As an example from Mosh course(Django p1):
Consider the customer with id 214, named ‘Carlin Doggrell’, her order ids are: 954, 936, 890, 382, 205(as you can see there are 5 orders placed by her)
When trying to calculate total number of orders placed by her, you can use annotate() this way:

customer = Customer.objects.all().annotate(total_orders=Count(F(‘order__id’)))

and this returns a correct answer… but when you feed another argument to annotate(), it seems it returns a wrong answer. for example:
customers = Customer.objects.all().annotate(total_orders=Count(F(‘order__id’)),
total_order_items=Count(F(‘order__orderitem__id’)))
here the total number of orders(for customer with id=214) changes to 11(being 5 and 5 is the correct answer), 9 is the total order items in her orders and it is correct(checked them inside the database). It seems for solving this problem, we have to set Count() distinct keyword to True as follows:
customers=Customer.objects.all().annotate(total_orders=Count(F(‘order__id’),
distinct=True),
total_order_items=Count(F(‘order__orderitem__id’)))
Is it a good idea or we would be better not to use annotate() with multiple arguments?

The problem is not multiple arguments passed to annotate(). Rather, it is when annotate() involves multiple tables.

If you inspect the query generated by Django ORM, it includes two left joins. So, if one guy ordered three items in one order, there will be three rows. For example

customer_id | order_id | orderitem_id
     1      |    1      |    1
     1      |    1      |    2
     1      |    1      |    3

That’s why you get an inflated result without using distinct.

However, distinct only works with Count(). What if you need to include sum? There is no solution to get the correct result without changing how you structure the SQL.
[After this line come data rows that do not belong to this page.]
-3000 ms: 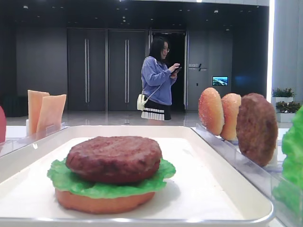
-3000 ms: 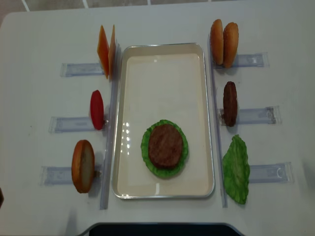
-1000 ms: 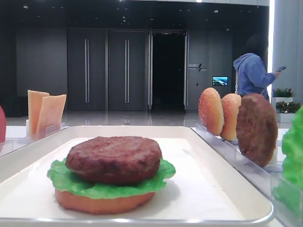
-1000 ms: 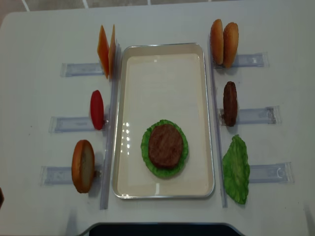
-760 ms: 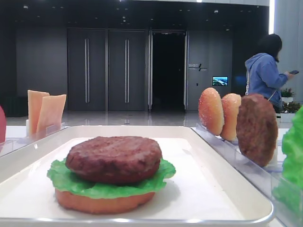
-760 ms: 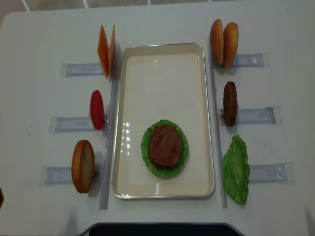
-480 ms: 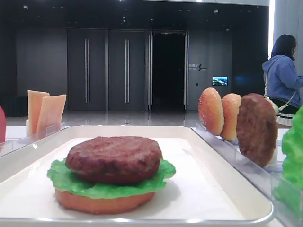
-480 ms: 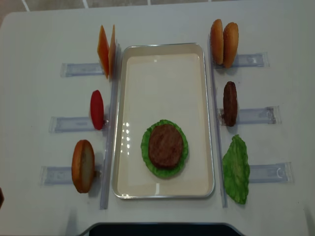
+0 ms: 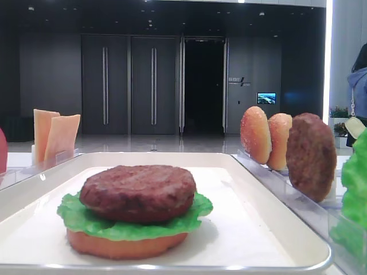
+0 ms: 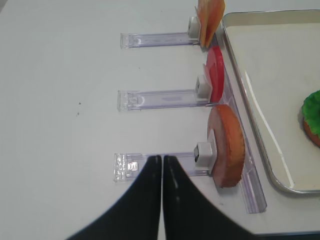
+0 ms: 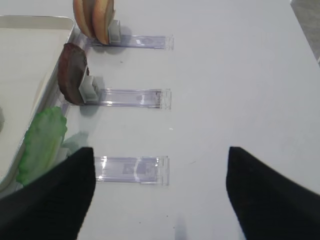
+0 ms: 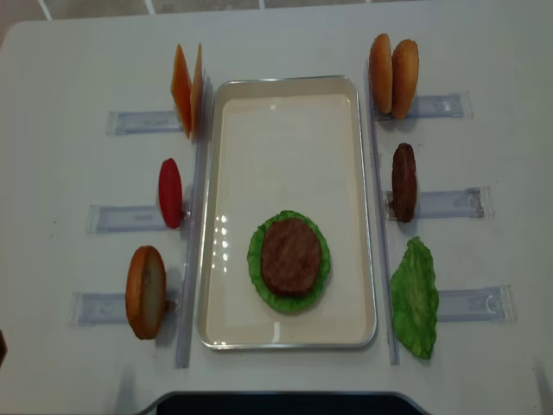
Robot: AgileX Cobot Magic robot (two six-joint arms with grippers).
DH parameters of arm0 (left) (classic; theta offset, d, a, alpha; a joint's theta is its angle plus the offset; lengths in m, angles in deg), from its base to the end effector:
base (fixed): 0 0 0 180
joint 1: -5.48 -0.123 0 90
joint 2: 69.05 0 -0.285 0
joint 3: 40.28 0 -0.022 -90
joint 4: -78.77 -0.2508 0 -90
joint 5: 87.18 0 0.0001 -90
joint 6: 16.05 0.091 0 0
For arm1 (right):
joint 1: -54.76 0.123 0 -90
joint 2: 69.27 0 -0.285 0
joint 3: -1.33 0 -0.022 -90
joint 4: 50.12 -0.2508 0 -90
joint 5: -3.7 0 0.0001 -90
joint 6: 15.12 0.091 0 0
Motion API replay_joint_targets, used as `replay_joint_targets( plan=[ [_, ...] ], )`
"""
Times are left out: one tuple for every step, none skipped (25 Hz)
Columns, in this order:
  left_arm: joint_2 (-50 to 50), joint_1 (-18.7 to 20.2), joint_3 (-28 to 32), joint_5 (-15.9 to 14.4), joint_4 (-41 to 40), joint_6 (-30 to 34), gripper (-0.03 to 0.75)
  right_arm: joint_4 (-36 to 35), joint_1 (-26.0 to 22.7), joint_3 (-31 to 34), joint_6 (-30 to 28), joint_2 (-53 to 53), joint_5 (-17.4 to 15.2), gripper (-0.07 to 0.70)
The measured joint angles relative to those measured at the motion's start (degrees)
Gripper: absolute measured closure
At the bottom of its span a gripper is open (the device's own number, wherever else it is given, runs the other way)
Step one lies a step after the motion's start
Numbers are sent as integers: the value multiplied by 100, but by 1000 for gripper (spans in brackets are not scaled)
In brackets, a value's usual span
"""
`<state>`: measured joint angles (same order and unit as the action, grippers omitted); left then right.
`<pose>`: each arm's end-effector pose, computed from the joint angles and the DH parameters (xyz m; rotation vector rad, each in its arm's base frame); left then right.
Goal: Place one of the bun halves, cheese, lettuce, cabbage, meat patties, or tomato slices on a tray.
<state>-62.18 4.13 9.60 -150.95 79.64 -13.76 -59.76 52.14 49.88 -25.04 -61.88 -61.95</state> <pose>-0.0069 -0.0014 0.2667 0.0184 2.1034 0.0198 -0.0097 0.0143 0.2716 -0.1516 2.1051 0.0731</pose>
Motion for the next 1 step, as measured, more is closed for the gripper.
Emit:
replay_joint_targets(
  plan=[
    [0,0,0,0,0,0,722,0,0,0,5,0,0,88]
  ],
)
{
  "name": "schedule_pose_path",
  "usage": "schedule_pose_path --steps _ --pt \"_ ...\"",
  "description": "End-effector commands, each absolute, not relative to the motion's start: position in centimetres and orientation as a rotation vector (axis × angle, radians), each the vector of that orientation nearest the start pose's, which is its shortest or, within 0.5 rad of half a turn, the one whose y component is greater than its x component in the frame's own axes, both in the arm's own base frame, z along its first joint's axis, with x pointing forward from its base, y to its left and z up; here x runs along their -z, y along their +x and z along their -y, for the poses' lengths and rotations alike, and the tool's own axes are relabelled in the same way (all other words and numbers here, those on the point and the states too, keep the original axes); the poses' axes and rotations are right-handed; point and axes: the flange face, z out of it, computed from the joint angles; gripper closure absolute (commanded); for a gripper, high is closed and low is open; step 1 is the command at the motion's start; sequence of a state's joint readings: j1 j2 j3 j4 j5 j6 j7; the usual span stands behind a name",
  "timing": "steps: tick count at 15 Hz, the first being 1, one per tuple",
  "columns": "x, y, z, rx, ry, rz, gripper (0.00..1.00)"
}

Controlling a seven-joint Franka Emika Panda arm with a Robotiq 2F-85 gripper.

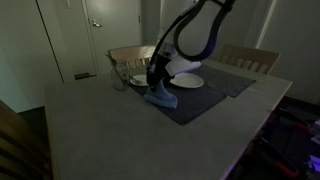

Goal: Wipe the plate with the towel

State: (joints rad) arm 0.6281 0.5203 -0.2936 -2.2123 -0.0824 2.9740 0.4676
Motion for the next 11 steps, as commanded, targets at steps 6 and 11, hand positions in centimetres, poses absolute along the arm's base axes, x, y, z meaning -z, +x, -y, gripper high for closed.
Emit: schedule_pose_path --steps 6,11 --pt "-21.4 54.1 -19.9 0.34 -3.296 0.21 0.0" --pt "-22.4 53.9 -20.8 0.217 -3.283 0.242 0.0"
So, it’s not a good idea to use annotate when it results in multiple left joins. But there are still valid use cases for annotating multiple things.

1 Like

Thanks for your response. So if I understood correctly, annotate() returns correct answer when we have only one left joins and we would be better avoid more than one left joins.

Yea, just be careful when your annotate() spans over multiple tables. But as long as you test the result and inspect the query until you get the hang, you will be fine. Normally, in a situation like this, there are options like issuing multiple queries, using subqueries, or using raw SQL.

1 Like

Yes, big thank you for letting me know about the alternatives.